Adding TestTemplateLevelHooksDagSuccessVersion from https://github.com/argoproj/argo-workflows/pull/10307#issuecomment-1720028813 to the list. It was mentioned above too, but only 1/2 failing tests in that comment were fixed. That one may actually be a bug (as it's getting a nil pointer, not just a failed test), not just a flake, not sure.
Also this is technically a duplicate issue of #9027. They've got different flakes listed in each, but could consolidate into one issue
I think we should really prevent these flaky tests being merged in the first place. @terrytangyuan and @agilgur5 what are your opinions on running the test suite in parallel 10 (or so) times and only allowing merging when for all runs the tests passed?
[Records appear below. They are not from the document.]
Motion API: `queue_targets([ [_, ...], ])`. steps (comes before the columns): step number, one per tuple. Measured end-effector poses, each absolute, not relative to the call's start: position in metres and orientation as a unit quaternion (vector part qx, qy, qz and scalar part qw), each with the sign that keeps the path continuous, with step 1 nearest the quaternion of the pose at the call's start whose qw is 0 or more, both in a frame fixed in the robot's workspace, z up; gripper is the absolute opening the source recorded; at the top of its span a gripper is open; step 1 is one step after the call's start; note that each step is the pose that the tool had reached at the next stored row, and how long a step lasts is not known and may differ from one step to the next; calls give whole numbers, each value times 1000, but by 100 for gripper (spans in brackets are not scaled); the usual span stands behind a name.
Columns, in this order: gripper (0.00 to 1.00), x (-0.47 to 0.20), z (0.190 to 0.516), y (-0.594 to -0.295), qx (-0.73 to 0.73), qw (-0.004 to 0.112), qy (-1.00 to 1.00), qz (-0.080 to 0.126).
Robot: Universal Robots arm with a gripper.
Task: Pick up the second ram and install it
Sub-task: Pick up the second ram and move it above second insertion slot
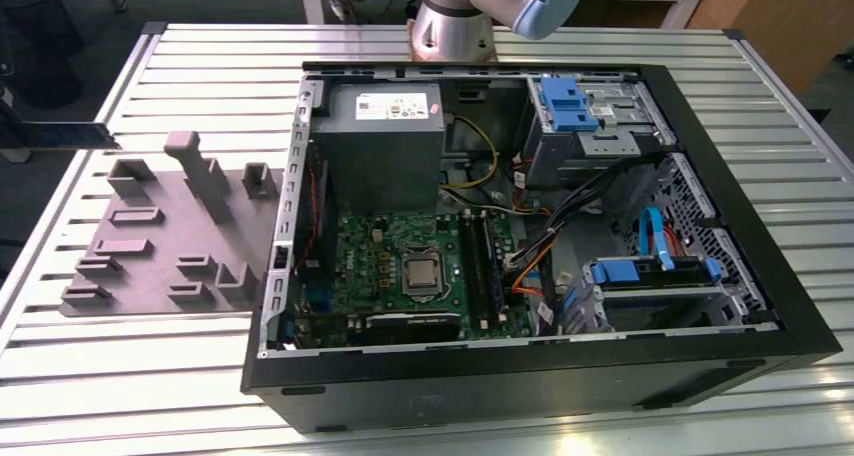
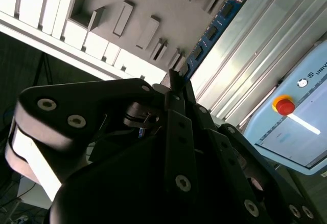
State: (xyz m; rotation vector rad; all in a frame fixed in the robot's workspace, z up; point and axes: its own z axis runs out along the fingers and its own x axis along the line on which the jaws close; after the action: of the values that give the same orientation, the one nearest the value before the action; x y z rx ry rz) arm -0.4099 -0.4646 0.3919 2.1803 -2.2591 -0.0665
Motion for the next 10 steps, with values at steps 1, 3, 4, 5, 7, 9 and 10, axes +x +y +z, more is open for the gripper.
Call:
queue_targets([
  [1, 14, -410, 393, -465, 694, 1, -719, -21],
  [3, 14, -410, 395, -465, 694, 1, -719, -21],
  [4, 14, -410, 395, -465, 694, 1, -719, -21],
  [5, 14, -410, 396, -465, 694, 1, -719, -21],
  [7, 14, -410, 399, -465, 694, 1, -719, -21],
  [9, 14, -410, 401, -465, 694, 1, -719, -21],
  [10, 14, -410, 402, -465, 694, 1, -719, -21],
])
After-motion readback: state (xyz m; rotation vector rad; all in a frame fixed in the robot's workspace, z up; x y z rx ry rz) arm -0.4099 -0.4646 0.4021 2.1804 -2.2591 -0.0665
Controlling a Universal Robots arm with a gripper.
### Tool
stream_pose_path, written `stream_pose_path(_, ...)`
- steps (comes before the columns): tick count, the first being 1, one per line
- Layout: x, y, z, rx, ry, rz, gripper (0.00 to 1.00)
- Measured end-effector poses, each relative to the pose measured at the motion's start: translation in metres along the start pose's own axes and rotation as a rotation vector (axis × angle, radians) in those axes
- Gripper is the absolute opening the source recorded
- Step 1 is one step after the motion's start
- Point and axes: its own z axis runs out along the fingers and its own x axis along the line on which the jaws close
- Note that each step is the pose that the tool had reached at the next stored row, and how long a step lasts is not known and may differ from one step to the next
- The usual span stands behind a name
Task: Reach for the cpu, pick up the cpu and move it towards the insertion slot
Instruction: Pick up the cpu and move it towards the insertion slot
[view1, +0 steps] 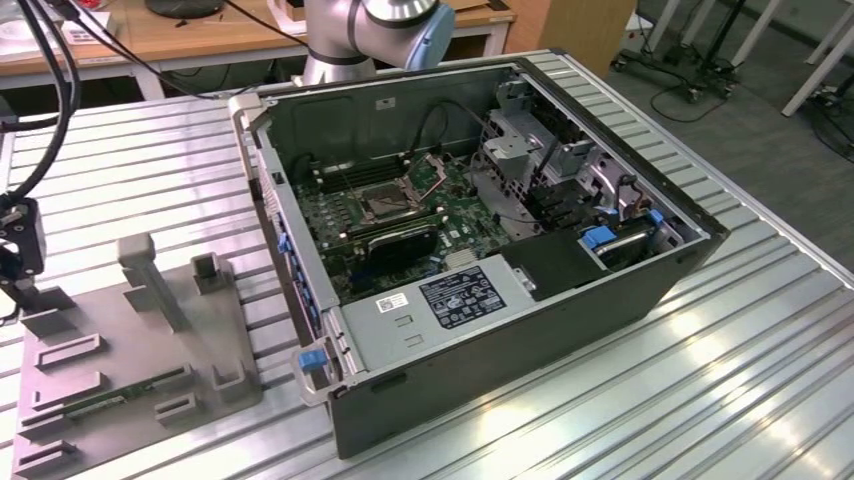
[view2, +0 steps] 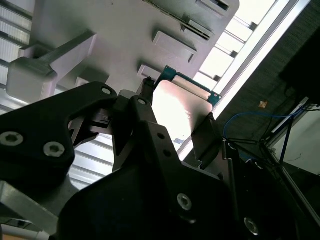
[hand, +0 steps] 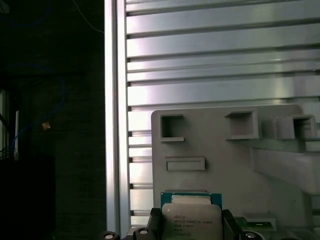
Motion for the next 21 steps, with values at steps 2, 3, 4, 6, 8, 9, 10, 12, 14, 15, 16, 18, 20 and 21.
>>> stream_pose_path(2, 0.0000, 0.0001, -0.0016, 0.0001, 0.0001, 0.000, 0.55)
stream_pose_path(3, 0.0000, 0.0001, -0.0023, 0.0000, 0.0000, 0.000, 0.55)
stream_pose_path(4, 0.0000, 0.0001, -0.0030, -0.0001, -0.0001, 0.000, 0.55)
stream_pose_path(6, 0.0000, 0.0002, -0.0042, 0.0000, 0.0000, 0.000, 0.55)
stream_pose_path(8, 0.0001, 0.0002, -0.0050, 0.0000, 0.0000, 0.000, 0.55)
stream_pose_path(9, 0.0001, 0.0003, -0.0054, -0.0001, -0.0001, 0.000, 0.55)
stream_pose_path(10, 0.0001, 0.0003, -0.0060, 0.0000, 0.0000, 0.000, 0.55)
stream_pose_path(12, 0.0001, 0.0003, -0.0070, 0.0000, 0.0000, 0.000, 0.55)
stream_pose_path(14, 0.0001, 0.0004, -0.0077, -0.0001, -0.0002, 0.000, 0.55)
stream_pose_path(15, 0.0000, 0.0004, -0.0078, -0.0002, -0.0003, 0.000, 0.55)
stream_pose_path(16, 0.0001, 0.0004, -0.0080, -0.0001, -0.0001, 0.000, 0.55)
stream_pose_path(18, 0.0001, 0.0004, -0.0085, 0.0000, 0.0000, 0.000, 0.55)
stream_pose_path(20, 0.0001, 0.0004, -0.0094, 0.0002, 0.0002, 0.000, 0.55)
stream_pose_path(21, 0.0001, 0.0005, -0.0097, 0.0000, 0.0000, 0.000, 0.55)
If we can launch the jobs in parallel, we shouldn't suffer any wait time increases.
We probably would need to pay for the extra compute, but I suspect it'd be cheaper than the person hours that go into dealing with flakey tests.
If we can launch the jobs in parallel, we shouldn't suffer any wait time increases.
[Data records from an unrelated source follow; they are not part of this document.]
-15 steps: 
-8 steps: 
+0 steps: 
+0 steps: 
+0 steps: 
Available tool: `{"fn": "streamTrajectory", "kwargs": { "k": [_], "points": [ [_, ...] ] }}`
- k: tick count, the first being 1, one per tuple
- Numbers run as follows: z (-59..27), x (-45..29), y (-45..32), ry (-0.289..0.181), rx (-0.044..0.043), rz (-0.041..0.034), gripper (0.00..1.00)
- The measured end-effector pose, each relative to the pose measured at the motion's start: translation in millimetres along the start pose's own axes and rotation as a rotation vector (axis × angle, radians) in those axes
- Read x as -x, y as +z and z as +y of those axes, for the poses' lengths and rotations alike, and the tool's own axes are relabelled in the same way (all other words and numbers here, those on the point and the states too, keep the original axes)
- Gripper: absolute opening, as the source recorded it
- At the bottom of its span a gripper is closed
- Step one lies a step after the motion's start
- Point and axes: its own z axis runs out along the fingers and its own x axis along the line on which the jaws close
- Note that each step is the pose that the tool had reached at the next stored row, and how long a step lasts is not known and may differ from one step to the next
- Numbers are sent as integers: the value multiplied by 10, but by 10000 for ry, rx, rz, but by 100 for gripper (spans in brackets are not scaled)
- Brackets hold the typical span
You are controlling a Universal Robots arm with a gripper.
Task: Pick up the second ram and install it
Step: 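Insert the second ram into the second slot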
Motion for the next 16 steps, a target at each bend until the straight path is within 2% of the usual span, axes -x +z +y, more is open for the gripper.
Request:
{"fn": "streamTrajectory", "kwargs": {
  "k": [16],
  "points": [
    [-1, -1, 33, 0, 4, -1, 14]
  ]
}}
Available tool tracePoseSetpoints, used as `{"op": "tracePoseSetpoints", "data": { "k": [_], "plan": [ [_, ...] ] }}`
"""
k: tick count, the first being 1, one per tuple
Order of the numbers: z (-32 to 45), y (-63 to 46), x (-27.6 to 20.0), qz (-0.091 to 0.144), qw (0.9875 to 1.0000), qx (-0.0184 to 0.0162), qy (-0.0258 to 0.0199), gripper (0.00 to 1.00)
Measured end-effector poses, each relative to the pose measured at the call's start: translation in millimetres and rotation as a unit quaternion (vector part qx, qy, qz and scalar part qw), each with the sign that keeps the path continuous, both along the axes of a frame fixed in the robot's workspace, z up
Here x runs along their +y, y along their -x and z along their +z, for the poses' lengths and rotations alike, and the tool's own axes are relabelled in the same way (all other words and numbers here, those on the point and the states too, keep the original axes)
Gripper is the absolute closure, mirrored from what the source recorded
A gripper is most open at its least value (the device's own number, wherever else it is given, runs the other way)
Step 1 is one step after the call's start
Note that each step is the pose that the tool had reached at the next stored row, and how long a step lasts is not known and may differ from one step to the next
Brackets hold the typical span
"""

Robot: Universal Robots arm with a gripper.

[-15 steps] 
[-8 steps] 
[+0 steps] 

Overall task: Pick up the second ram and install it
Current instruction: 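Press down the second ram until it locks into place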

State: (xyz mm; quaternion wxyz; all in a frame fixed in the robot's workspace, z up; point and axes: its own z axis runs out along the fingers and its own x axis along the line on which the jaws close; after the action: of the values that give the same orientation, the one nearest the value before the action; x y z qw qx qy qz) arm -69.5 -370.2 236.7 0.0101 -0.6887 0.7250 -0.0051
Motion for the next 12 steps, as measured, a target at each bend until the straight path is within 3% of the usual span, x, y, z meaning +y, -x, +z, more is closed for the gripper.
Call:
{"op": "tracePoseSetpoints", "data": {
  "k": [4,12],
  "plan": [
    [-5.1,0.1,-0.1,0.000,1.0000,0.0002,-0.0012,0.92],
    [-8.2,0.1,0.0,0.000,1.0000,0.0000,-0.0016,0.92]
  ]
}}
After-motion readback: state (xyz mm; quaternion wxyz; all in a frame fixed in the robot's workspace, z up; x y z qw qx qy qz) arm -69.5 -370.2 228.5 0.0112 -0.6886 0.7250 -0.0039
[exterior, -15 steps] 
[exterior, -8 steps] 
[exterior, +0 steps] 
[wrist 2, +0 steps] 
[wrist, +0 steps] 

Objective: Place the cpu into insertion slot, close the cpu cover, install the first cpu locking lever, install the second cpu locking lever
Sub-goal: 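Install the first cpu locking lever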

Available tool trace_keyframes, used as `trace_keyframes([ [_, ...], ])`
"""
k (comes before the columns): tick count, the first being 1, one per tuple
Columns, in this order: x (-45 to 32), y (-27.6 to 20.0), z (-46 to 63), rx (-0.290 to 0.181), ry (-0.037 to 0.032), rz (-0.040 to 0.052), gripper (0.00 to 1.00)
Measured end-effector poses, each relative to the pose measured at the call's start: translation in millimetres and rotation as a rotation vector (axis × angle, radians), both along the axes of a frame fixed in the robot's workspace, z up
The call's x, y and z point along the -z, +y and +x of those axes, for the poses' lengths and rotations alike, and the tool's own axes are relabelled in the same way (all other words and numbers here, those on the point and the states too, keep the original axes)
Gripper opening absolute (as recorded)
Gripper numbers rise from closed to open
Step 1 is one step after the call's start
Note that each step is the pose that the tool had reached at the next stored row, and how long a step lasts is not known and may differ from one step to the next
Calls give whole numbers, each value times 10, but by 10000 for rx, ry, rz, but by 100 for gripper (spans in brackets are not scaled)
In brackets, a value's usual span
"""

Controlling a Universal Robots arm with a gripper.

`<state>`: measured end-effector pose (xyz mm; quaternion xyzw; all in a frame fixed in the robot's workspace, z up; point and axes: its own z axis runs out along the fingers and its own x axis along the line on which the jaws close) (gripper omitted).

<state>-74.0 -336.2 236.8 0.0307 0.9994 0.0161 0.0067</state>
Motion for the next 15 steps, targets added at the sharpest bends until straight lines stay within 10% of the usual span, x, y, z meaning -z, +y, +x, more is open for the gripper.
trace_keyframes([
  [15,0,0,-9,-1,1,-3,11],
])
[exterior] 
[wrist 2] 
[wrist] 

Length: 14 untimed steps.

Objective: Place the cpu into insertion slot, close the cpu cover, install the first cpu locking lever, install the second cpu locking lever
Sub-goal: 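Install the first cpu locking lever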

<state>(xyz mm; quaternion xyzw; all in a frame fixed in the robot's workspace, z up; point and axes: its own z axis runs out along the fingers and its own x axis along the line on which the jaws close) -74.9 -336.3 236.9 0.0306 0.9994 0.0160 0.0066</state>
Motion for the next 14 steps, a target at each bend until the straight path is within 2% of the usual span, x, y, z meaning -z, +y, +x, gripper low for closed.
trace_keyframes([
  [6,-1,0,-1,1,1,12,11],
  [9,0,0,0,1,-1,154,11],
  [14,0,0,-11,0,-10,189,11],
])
Ostensibly yes, but the average wait time would increase since some jobs queue longer than others and some wait on network longer etc. This would probably put us over the limit of parallel jobs more frequently, causing more queueing as well
@terrytangyuan and @agilgur5 what are your opinions on running the test suite in parallel 10 (or so) times and only allowing merging when for all runs the tests passed?
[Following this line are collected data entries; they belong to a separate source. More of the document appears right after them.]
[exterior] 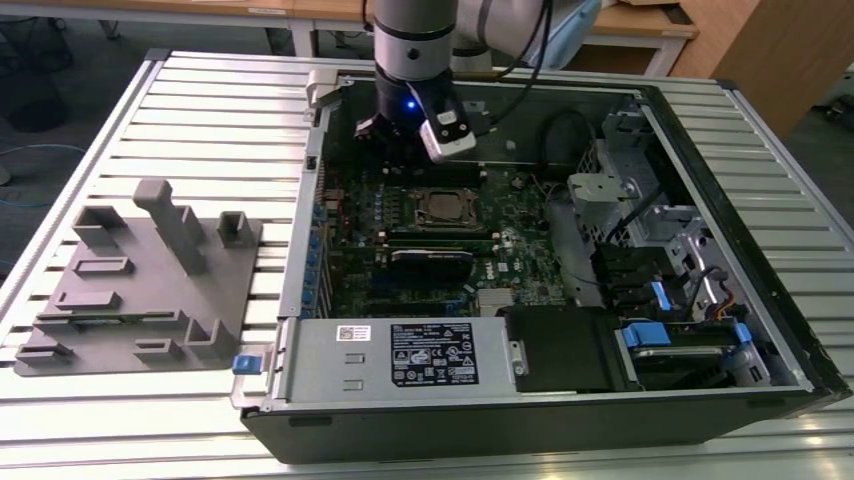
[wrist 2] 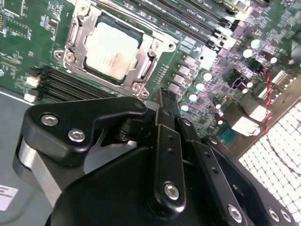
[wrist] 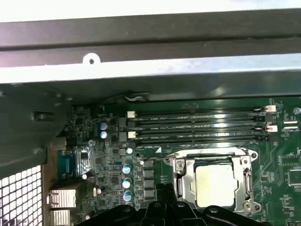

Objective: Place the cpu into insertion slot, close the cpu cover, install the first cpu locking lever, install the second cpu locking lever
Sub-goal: 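Install the first cpu locking lever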

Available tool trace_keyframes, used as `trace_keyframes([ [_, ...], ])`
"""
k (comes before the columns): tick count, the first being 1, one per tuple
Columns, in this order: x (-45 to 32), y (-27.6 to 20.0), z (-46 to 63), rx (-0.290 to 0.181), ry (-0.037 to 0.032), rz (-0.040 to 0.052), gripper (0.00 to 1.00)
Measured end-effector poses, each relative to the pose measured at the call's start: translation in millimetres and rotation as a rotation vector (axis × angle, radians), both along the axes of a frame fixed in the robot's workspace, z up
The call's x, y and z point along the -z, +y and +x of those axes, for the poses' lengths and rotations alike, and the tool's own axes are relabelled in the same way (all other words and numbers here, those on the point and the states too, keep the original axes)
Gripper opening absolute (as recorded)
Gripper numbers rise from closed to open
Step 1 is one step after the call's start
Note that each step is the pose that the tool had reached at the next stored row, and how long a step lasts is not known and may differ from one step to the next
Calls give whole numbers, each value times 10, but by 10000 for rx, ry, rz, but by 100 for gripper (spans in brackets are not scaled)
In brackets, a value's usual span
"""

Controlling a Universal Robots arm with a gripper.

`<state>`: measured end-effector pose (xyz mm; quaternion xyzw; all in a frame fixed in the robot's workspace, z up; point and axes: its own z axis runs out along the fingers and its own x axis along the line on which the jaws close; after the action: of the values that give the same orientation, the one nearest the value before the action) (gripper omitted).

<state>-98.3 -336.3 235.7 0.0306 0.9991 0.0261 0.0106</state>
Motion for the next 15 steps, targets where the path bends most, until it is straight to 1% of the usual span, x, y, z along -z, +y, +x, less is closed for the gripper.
trace_keyframes([
  [1,0,0,-2,-2,-4,93,11],
  [3,0,0,-4,1,-3,417,11],
  [4,0,-1,-4,0,-4,516,11],
  [5,0,-1,-7,1,-4,555,11],
  [6,0,-1,-27,1,-10,570,11],
  [11,-5,-1,-68,1,-9,568,11],
  [13,-18,-1,-72,0,-10,570,11],
  [15,-47,-1,-73,-1,-9,570,11],
])
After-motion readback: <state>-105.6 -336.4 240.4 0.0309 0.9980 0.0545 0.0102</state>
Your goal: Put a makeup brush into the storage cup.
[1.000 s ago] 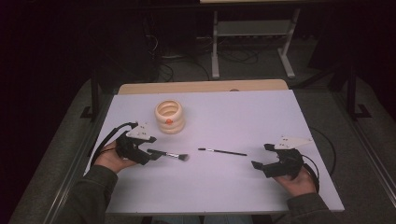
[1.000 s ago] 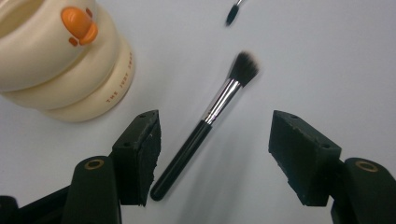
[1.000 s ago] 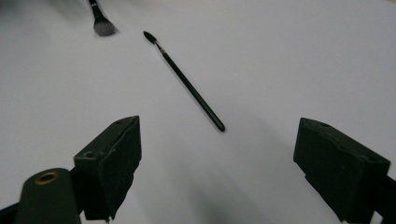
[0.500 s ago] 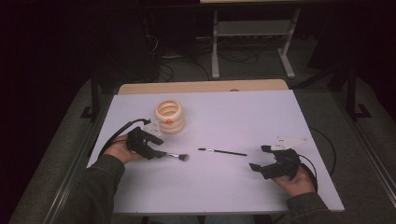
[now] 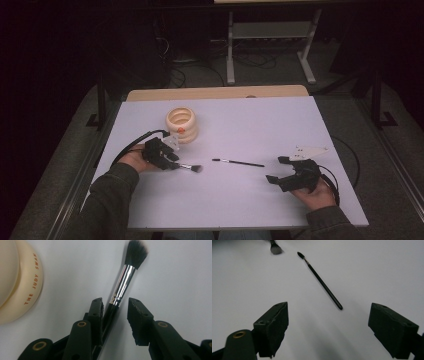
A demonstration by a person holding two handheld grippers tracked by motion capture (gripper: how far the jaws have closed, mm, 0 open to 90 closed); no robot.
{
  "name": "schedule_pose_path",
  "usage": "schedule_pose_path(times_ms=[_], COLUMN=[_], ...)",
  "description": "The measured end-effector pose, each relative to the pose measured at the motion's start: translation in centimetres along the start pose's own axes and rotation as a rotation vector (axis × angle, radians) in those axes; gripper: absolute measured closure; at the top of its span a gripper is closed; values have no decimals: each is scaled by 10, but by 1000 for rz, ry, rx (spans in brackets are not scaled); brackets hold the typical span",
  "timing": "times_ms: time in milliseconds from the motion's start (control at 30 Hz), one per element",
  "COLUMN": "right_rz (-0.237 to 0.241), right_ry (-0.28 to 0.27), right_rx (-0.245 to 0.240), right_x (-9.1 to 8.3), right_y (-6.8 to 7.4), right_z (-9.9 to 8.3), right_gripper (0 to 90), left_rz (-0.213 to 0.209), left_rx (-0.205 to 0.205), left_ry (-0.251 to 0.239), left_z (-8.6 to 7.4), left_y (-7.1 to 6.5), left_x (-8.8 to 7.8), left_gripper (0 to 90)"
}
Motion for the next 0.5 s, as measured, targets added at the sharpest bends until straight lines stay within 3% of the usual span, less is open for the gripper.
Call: schedule_pose_path(times_ms=[233,500], right_rz=[-6,-7], right_ry=[-8,-17], right_rx=[-8,-9], right_x=[-1,-1], right_y=[1,0], right_z=[1,0], right_gripper=[157,157], left_rz=[-20,-37], left_rx=[29,47], left_ry=[43,43], left_z=[-1,-1], left_y=[-2,-1], left_x=[8,9], left_gripper=[682,785])
Point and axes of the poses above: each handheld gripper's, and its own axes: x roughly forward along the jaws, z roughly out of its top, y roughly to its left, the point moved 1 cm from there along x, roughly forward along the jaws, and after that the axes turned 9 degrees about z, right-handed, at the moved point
I don't think this would actually help solve the problem. We're taking somewhat inaccurate flakey tests usually caused by race conditions and taking an even more inaccurate approach to it of "run all tests more times".
Most PRs don't even change the tests much, if at all, but they will fail more often with a change like this.
but I suspect it'd be cheaper than the person hours that go into dealing with flakey tests.
which would cause a lot of hours of investigation or confusion due to the existing flakes that were not caused by new code. that's the current biggest issue, and this would increase that.
I think we should be more precise in our approach.
So if we wanted to take an approach like this I would recommend one of:
- only running the new tests from a PR several times -- EDIT: this is not quite correct, see below
- run flake detection on a schedule, e.g. nightly or weekly
- we'd also want to run with
go test -race
- we'd also want to run with
Ostensibly yes, but the average wait time would increase since some jobs queue longer than others and some wait on network longer etc. This would probably put us over the limit of parallel jobs more frequently, causing more queueing as well
I presume we are paying more capacity here, but I can't see the time increasing by that much, sure some pipelines will take a bit longer but thats fine as long as the wait times generally are similar to what we have now.
I don't think this would actually help solve the problem. We're taking somewhat inaccurate flakey tests usually caused by race conditions and taking an even more inaccurate approach to it of "run all tests more times".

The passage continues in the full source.